■ WORK TO COMPLETE: Copy each entry verbatim, excluding its images.

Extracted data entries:
== == ==

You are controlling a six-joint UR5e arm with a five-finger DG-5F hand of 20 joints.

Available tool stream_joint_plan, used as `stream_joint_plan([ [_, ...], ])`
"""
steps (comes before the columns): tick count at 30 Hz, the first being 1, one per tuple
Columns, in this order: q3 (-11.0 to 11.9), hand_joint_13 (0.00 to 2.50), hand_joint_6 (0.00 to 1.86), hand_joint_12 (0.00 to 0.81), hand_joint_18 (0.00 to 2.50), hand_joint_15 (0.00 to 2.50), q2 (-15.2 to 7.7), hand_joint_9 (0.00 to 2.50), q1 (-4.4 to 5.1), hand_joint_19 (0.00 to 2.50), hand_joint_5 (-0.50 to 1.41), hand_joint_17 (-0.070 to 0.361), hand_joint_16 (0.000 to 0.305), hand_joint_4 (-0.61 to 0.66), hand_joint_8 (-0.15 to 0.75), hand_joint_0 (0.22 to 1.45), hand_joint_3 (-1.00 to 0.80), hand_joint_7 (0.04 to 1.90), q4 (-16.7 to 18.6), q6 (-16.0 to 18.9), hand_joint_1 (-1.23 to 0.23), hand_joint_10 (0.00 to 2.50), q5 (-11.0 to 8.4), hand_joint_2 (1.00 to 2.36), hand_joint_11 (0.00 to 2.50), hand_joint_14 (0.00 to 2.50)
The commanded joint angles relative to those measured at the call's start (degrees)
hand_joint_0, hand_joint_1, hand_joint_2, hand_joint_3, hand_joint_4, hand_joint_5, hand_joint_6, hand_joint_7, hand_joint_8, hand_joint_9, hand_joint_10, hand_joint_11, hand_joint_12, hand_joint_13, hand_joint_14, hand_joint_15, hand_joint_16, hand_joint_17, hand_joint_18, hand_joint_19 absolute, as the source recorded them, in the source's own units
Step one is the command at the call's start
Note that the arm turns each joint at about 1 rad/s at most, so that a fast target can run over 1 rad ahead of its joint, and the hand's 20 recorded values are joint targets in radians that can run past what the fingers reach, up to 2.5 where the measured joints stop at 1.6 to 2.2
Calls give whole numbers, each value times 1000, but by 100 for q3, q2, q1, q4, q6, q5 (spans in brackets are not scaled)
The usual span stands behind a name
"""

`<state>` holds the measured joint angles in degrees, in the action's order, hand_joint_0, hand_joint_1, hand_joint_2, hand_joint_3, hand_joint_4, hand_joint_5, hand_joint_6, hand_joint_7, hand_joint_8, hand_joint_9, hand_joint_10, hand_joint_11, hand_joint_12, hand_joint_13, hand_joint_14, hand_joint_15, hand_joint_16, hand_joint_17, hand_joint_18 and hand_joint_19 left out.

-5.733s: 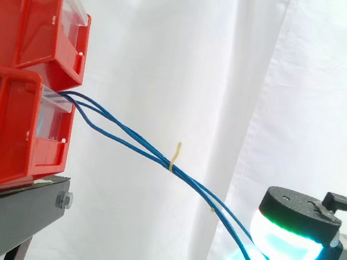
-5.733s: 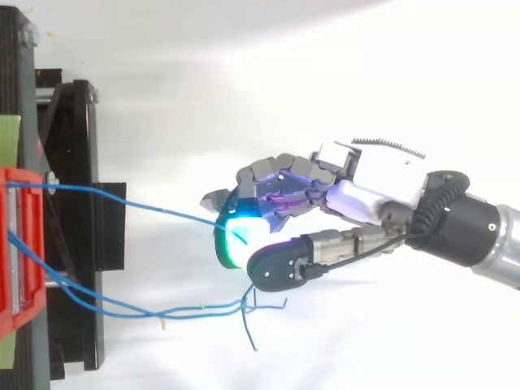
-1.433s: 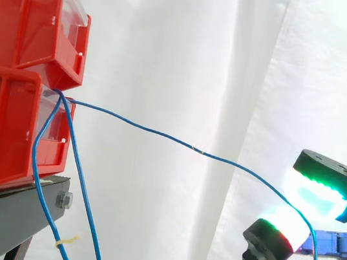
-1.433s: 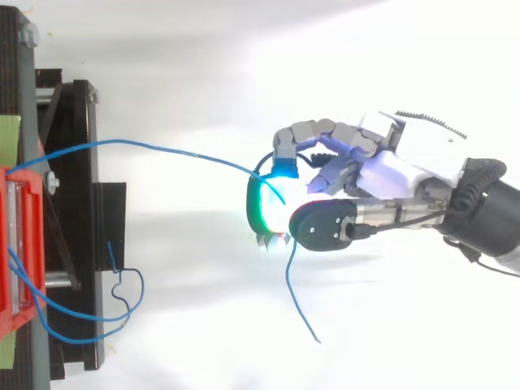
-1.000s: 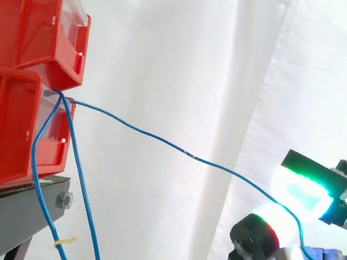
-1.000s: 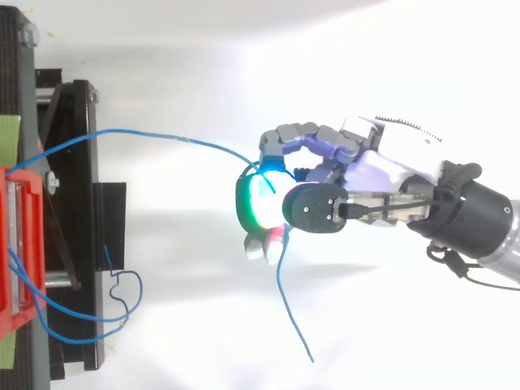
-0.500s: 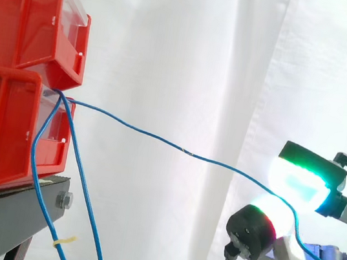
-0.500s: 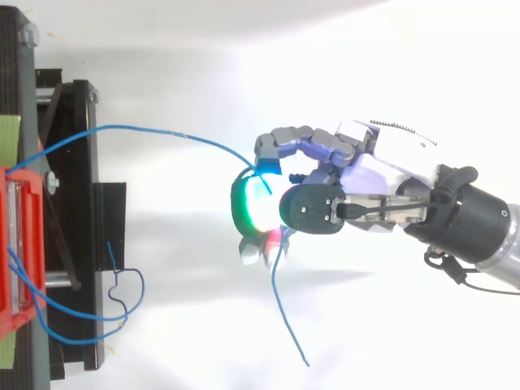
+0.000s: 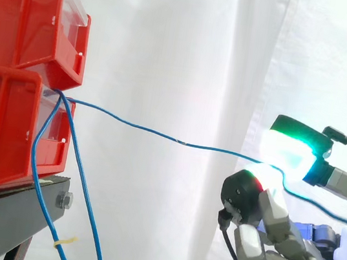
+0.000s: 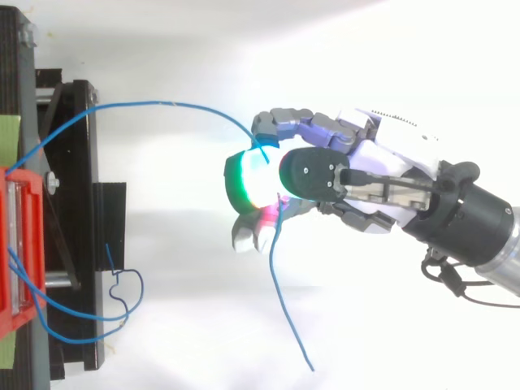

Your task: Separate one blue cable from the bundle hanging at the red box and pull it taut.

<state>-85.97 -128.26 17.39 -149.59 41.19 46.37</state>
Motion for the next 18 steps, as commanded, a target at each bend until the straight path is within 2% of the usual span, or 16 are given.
stream_joint_plan([
  [1, 10, 1318, 932, 424, 869, 679, -6, 785, 36, 512, -221, 109, 48, 30, 393, 716, -162, 1302, -62, 531, -713, 11, 21, 1019, 444, 19],
  [11, 10, 1374, 934, 425, 859, 844, 2, 729, 89, 533, -222, 109, 48, 30, 379, 718, -163, 1295, -220, 610, -711, 11, 21, 1019, 445, 23],
  [13, 10, 1373, 934, 428, 858, 835, 2, 729, 107, 525, -222, 109, 49, 28, 379, 717, -161, 1286, -220, 627, -711, 11, 3, 1019, 445, 20],
  [18, 10, 1308, 934, 455, 862, 627, 2, 731, 142, 496, -221, 106, 47, 27, 381, 717, -157, 1288, -220, 794, -714, 11, 3, 1019, 432, 20],
])
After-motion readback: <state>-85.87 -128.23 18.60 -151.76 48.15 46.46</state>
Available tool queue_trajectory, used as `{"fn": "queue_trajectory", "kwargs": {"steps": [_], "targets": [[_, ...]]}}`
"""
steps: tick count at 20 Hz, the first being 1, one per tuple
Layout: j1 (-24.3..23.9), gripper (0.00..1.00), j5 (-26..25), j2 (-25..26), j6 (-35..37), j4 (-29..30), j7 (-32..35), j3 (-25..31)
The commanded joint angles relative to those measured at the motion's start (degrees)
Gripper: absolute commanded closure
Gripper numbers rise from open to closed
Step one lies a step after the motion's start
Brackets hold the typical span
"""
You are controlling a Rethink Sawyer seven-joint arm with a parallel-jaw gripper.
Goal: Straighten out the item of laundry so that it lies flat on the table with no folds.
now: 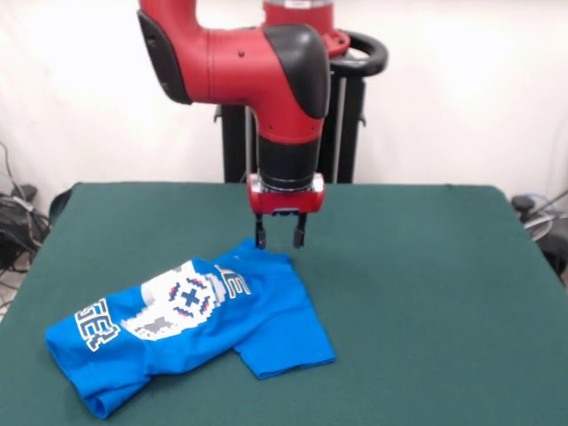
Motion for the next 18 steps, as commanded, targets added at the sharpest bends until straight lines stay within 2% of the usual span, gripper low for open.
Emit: {"fn": "queue_trajectory", "kwargs": {"steps": [1, 8, 18], "targets": [[6.7, 0.0, -0.4, 0.7, -9.9, 0.1, 13.0, -7.5], [11.0, 0.0, 2.8, 0.1, -14.8, 1.2, 12.4, -12.3], [10.5, 0.0, 2.6, -0.2, -13.3, 0.4, 10.2, -12.6]]}}
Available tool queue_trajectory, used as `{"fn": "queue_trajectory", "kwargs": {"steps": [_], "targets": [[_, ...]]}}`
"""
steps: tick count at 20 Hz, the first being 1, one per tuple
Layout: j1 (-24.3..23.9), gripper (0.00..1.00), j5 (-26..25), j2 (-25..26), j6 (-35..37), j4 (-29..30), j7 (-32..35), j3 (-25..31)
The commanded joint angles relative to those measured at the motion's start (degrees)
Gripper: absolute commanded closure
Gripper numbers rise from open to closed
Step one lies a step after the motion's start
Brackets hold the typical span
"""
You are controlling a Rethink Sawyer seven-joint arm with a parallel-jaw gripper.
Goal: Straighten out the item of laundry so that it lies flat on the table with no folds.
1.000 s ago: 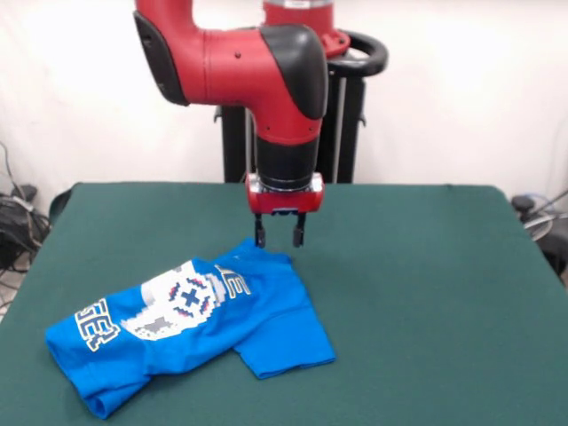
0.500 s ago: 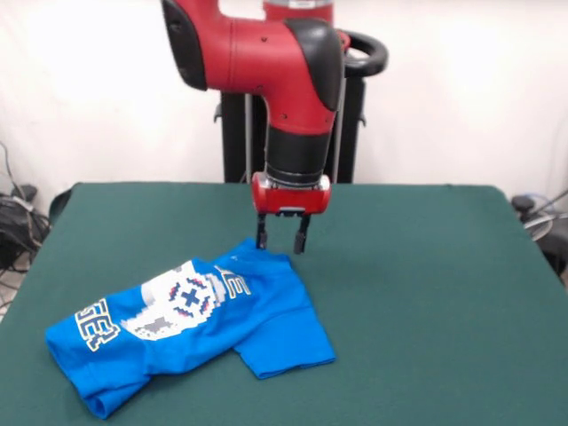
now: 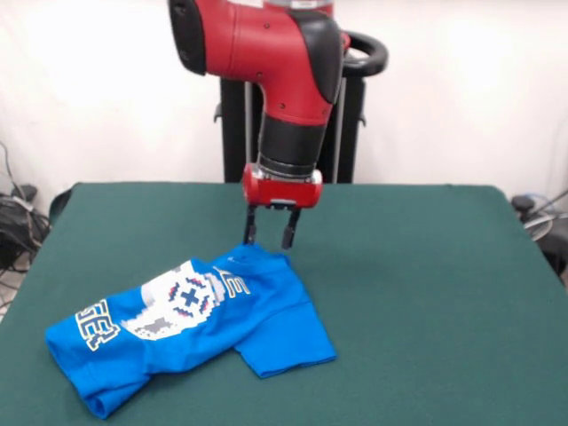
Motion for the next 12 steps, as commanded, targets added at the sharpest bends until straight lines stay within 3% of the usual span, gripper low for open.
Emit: {"fn": "queue_trajectory", "kwargs": {"steps": [1, 12], "targets": [[0.6, 0.0, 2.3, -0.5, 0.1, 0.1, 9.9, -1.2], [-1.2, 0.0, 1.3, 1.0, -0.6, -0.8, 8.9, 0.8]]}}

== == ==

■ TASK RESULT:
You are controlling a six-joint UR5e arm with a five-finger DG-5F hand of 20 joints.

Available tool stream_joint_plan, used as `stream_joint_plan([ [_, ...], ])`
"""
steps (comes before the columns): tick count at 30 Hz, the first being 1, one per tuple
Columns, in this order: q3 (-11.0 to 11.9), hand_joint_13 (0.00 to 2.50), hand_joint_6 (0.00 to 1.86), hand_joint_12 (0.00 to 0.81), hand_joint_18 (0.00 to 2.50), hand_joint_15 (0.00 to 2.50), q2 (-15.2 to 7.7), hand_joint_9 (0.00 to 2.50), q1 (-4.4 to 5.1), hand_joint_19 (0.00 to 2.50), hand_joint_5 (-0.50 to 1.41), hand_joint_17 (-0.070 to 0.361), hand_joint_16 (0.000 to 0.305), hand_joint_4 (-0.61 to 0.66), hand_joint_8 (-0.15 to 0.75), hand_joint_0 (0.22 to 1.45), hand_joint_3 (-1.00 to 0.80), hand_joint_7 (0.04 to 1.90), q4 (-16.7 to 18.6), q6 (-16.0 to 18.9), hand_joint_1 (-1.23 to 0.23), hand_joint_10 (0.00 to 2.50), q5 (-11.0 to 8.4), hand_joint_2 (1.00 to 2.36), hand_joint_11 (0.00 to 2.50), hand_joint_14 (0.00 to 2.50)
The commanded joint angles relative to those measured at the call's start (degrees)
hand_joint_0, hand_joint_1, hand_joint_2, hand_joint_3, hand_joint_4, hand_joint_5, hand_joint_6, hand_joint_7, hand_joint_8, hand_joint_9, hand_joint_10, hand_joint_11, hand_joint_12, hand_joint_13, hand_joint_14, hand_joint_15, hand_joint_16, hand_joint_17, hand_joint_18, hand_joint_19 absolute, as the source recorded them, in the source's own units
Step one is the command at the call's start
Note that the arm turns each joint at about 1 rad/s at most, so that a fast target can run over 1 rad ahead of its joint, and the hand's 20 recorded values are joint targets in radians that can run past what the fingers reach, up to 2.5 where the measured joints stop at 1.6 to 2.2
Calls give whole numbers, each value times 1000, but by 100 for q3, q2, q1, q4, q6, q5 (spans in brackets are not scaled)
The usual span stands behind a name
"""

`<state>` holds the measured joint angles in degrees, in the action's order, hand_joint_0, hand_joint_1, hand_joint_2, hand_joint_3, hand_joint_4, hand_joint_5, hand_joint_6, hand_joint_7, hand_joint_8, hand_joint_9, hand_joint_10, hand_joint_11, hand_joint_12, hand_joint_13, hand_joint_14, hand_joint_15, hand_joint_16, hand_joint_17, hand_joint_18 and hand_joint_19 left out.

-5.733s: 
-5.733s: 
-1.433s: 
-1.433s: 
-1.000s: 
-1.000s: 
-0.500s: 
-0.500s: 
+0.000s: 
+0.000s: 

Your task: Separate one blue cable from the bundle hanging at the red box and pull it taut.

<state>-85.97 -128.26 17.39 -149.59 41.19 46.37</state>
Motion for the next 18 steps, as commanded, a target at each bend until the straight path is within 2% of the usual span, or 16 are given.
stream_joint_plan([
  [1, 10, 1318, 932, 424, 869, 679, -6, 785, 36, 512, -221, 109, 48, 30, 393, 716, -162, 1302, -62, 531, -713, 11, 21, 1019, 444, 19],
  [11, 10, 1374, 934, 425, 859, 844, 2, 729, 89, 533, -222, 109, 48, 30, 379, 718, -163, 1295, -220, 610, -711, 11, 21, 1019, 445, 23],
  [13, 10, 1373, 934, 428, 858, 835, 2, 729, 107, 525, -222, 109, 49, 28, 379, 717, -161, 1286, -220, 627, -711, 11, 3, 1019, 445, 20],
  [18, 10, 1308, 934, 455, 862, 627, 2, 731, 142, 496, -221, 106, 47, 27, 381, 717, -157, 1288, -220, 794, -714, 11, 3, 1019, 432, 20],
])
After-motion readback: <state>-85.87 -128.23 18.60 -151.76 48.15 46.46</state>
Available tool queue_trajectory, used as `{"fn": "queue_trajectory", "kwargs": {"steps": [_], "targets": [[_, ...]]}}`
"""
steps: tick count at 20 Hz, the first being 1, one per tuple
Layout: j1 (-24.3..23.9), gripper (0.00..1.00), j5 (-26..25), j2 (-25..26), j6 (-35..37), j4 (-29..30), j7 (-32..35), j3 (-25..31)
The commanded joint angles relative to those measured at the motion's start (degrees)
Gripper: absolute commanded closure
Gripper numbers rise from open to closed
Step one lies a step after the motion's start
Brackets hold the typical span
"""
You are controlling a Rethink Sawyer seven-joint arm with a parallel-jaw gripper.
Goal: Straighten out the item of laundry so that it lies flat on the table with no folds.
now: 
Motion for the next 18 steps, as commanded, targets added at the sharpest bends until straight lines stay within 2% of the usual span, gripper low for open.
Emit: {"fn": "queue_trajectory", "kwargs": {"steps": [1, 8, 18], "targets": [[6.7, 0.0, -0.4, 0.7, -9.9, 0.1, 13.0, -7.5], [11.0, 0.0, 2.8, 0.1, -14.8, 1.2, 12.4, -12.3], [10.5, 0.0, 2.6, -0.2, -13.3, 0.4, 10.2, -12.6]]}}
Available tool queue_trajectory, used as `{"fn": "queue_trajectory", "kwargs": {"steps": [_], "targets": [[_, ...]]}}`
"""
steps: tick count at 20 Hz, the first being 1, one per tuple
Layout: j1 (-24.3..23.9), gripper (0.00..1.00), j5 (-26..25), j2 (-25..26), j6 (-35..37), j4 (-29..30), j7 (-32..35), j3 (-25..31)
The commanded joint angles relative to those measured at the motion's start (degrees)
Gripper: absolute commanded closure
Gripper numbers rise from open to closed
Step one lies a step after the motion's start
Brackets hold the typical span
"""
You are controlling a Rethink Sawyer seven-joint arm with a parallel-jaw gripper.
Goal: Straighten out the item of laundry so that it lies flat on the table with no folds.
1.000 s ago: 
0.500 s ago: 
now: 
Motion for the next 12 steps, as commanded, targets added at the sharpest bends until straight lines stay within 3% of the usual span, gripper low for open.
Emit: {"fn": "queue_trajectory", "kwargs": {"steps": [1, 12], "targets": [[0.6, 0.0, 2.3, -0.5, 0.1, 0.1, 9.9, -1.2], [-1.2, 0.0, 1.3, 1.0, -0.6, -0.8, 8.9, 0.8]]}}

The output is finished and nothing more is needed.